Merge pull request #21 from LlmKira/fix/0915

sudoskys · web-flow · commit c5bd9015acce · 2025-09-15T21:28:04.000+08:00
🔧 fix: bump version to 0.4.0 for new features and improvements
diff --git a/CHANGELOG.md b/CHANGELOG.md
@@ -0,0 +1,11 @@
+# Changelog
+
+All notable changes to this project will be documented in this file.
+
+## [0.4.0] - 2025-09-15
+
+- Behavior: Always replace newline characters in input to prevent FastText errors. This adjustment is logged at DEBUG level only.
+- Default input truncation: Truncate inputs to 80 characters by default for stable predictions. Configurable via `LangDetectConfig(max_input_length=...)`; set `None` to disable.

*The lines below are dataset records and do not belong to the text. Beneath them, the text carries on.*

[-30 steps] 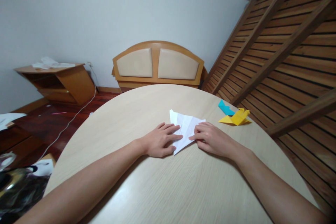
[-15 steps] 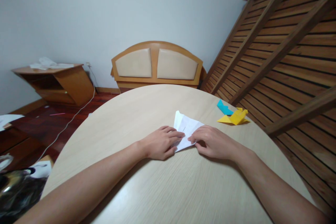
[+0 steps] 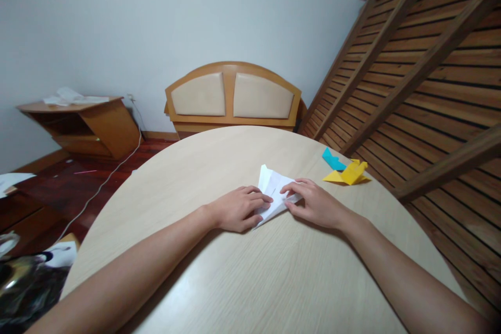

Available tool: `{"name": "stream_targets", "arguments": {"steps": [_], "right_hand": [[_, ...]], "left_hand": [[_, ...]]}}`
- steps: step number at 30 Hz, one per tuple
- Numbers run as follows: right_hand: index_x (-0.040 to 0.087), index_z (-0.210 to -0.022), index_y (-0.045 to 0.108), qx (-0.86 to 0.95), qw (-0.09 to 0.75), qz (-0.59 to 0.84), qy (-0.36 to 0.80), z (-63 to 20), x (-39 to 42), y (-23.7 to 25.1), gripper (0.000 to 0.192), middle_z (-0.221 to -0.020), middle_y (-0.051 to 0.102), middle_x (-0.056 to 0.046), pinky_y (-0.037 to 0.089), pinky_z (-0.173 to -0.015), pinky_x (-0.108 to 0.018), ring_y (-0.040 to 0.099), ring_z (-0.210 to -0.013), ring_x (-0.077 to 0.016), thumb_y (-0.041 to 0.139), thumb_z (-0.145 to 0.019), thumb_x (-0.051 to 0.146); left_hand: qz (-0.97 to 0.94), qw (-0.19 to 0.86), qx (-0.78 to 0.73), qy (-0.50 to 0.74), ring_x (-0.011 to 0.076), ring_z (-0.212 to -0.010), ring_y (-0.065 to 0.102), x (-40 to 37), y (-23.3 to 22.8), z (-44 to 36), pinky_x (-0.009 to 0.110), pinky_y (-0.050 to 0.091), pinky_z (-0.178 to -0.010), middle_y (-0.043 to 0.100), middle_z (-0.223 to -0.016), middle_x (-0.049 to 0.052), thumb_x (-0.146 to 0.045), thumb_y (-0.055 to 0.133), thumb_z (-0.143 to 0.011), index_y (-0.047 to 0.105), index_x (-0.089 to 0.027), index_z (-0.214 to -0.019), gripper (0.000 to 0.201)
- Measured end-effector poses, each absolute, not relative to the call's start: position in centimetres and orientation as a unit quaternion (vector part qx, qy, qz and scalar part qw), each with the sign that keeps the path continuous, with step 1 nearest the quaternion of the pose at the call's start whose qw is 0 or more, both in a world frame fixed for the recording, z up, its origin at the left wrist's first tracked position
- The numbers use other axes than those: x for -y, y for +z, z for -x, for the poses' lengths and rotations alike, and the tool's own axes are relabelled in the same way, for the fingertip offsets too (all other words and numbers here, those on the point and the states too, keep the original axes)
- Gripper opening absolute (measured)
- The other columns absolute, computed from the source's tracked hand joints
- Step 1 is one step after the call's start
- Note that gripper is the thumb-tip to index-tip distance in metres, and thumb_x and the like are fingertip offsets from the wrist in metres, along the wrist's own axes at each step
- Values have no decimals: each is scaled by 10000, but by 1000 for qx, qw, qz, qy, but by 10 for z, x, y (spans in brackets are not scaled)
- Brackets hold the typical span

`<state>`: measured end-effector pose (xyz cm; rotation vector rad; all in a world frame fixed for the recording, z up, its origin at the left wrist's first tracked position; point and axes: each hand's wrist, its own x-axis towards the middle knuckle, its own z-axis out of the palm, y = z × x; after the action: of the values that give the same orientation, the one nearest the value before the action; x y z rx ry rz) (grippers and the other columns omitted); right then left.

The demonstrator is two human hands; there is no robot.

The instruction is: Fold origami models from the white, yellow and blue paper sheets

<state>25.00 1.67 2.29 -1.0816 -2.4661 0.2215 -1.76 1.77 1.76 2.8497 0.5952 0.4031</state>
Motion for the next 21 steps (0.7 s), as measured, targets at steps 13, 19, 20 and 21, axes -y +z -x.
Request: {"name": "stream_targets", "arguments": {"steps": [13, 19, 20, 21], "right_hand": [[230, -1143, 622, 891, 249, 376, 45, -235, -27, 3, 207, -1146, 701, -72, 397, -1034, -478, 605, -1115, -259, 601, -937, 240], [219, -1124, 650, 901, 231, 364, 49, -233, -24, 9, 199, -1090, 700, -73, 371, -1043, -479, 599, -1088, -252, 590, -946, 287], [221, -1125, 661, 907, 219, 356, 50, -234, -22, 12, 220, -1074, 701, -72, 353, -1061, -490, 600, -1083, -255, 612, -933, 319], [225, -1113, 676, 913, 209, 348, 48, -236, -21, 16, 245, -1052, 700, -71, 333, -1079, -501, 603, -1072, -259, 646, -908, 356]], "left_hand": [[-963, 111, -195, 150, 299, -1216, 536, -20, 14, 19, 438, 409, -1104, 621, -1340, 108, -221, 574, -870, 608, -157, -1141, 280], [-963, 111, -194, 148, 285, -1221, 538, -19, 15, 18, 430, 409, -1105, 627, -1335, 95, -220, 569, -872, 604, -170, -1128, 264], [-963, 112, -196, 148, 285, -1225, 539, -19, 15, 18, 434, 409, -1105, 627, -1337, 93, -222, 567, -872, 604, -174, -1131, 265], [-963, 112, -198, 148, 286, -1227, 540, -19, 15, 18, 437, 409, -1105, 627, -1341, 92, -225, 565, -874, 604, -176, -1133, 267]]}}
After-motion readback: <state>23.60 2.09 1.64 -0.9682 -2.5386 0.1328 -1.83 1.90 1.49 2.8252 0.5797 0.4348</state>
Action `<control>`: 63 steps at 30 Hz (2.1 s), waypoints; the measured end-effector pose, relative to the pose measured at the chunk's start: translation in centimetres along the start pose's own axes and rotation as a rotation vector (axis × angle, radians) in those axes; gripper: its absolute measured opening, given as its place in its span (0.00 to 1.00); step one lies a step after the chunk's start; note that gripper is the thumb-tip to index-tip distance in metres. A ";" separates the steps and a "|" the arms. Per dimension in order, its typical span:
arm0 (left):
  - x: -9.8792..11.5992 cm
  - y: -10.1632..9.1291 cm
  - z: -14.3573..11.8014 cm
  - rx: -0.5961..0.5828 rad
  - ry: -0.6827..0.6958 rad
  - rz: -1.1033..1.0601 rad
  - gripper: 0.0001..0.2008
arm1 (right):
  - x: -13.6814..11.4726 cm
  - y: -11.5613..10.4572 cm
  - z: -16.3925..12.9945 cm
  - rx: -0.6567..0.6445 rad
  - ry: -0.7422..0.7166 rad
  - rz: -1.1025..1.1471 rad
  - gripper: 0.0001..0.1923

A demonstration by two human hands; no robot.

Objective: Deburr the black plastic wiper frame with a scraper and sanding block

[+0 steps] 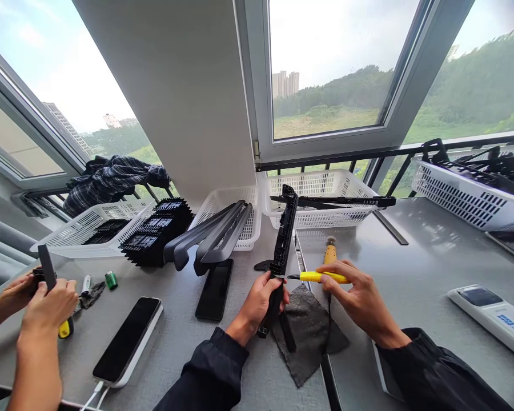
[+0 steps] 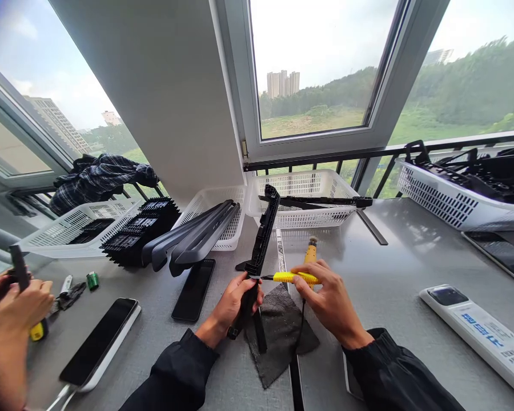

+- Simplified config: Removed previously proposed `verbose` and `replace_newlines` options; newline replacement is unconditional and logging of adjustments is controlled by global logger level.
+- Logging: Deprecated-parameter messages lowered from WARNING to INFO to reduce noise.
+- Documentation: README now includes language code → name mapping guidance and an explicit model license note (CC BY-SA 3.0) alongside MIT for code.
diff --git a/README.md b/README.md
@@ -74,14 +74,10 @@ try:
 except DetectError as e:
     print(f"Detection failed: {e}")
 
-# How to deal with multiline text
-multiline_text = """
-Hello, world!
-This is a multiline text.
-"""
-multiline_text = multiline_text.replace("\n", " ")  
+# Multiline text is handled automatically (newlines are replaced)
+multiline_text = "Hello, world!\nThis is a multiline text."
 print(detect(multiline_text))
-# Output: {'lang': 'en', 'score': 0.8509423136711121}
+# Output: {'lang': 'en', 'score': 0.85}
 
 # Multi-language detection
 results = detect_multilingual(
@@ -151,6 +147,74 @@ result = detector.detect("Hello world")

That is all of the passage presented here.